◆ WHAT IS NEEDED ◆
Tally the lines of the listing below in which the string "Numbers" occurs, and give the tally alone.

◆ SOURCE MATERIAL ◆
::::
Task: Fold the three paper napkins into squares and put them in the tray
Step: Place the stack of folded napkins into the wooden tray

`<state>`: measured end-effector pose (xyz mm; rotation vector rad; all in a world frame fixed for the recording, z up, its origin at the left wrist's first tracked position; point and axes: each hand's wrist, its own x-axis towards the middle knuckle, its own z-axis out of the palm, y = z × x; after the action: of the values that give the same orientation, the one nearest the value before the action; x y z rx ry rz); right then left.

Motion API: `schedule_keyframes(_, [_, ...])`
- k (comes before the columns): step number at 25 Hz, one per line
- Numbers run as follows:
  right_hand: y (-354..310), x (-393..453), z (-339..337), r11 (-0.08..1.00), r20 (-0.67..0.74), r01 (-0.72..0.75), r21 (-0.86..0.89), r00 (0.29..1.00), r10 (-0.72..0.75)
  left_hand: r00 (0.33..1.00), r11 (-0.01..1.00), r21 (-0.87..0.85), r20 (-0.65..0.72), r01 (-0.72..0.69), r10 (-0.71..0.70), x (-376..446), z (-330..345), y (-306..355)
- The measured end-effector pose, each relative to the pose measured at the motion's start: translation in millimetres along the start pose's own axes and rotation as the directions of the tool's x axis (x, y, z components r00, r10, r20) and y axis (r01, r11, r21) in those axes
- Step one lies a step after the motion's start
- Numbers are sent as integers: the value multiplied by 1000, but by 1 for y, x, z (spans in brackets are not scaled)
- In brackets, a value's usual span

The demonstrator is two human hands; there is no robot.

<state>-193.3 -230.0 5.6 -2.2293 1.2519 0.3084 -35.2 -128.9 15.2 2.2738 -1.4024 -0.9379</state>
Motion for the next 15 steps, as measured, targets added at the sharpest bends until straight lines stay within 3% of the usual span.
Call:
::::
◆ RESULT OF THIS TASK ◆
2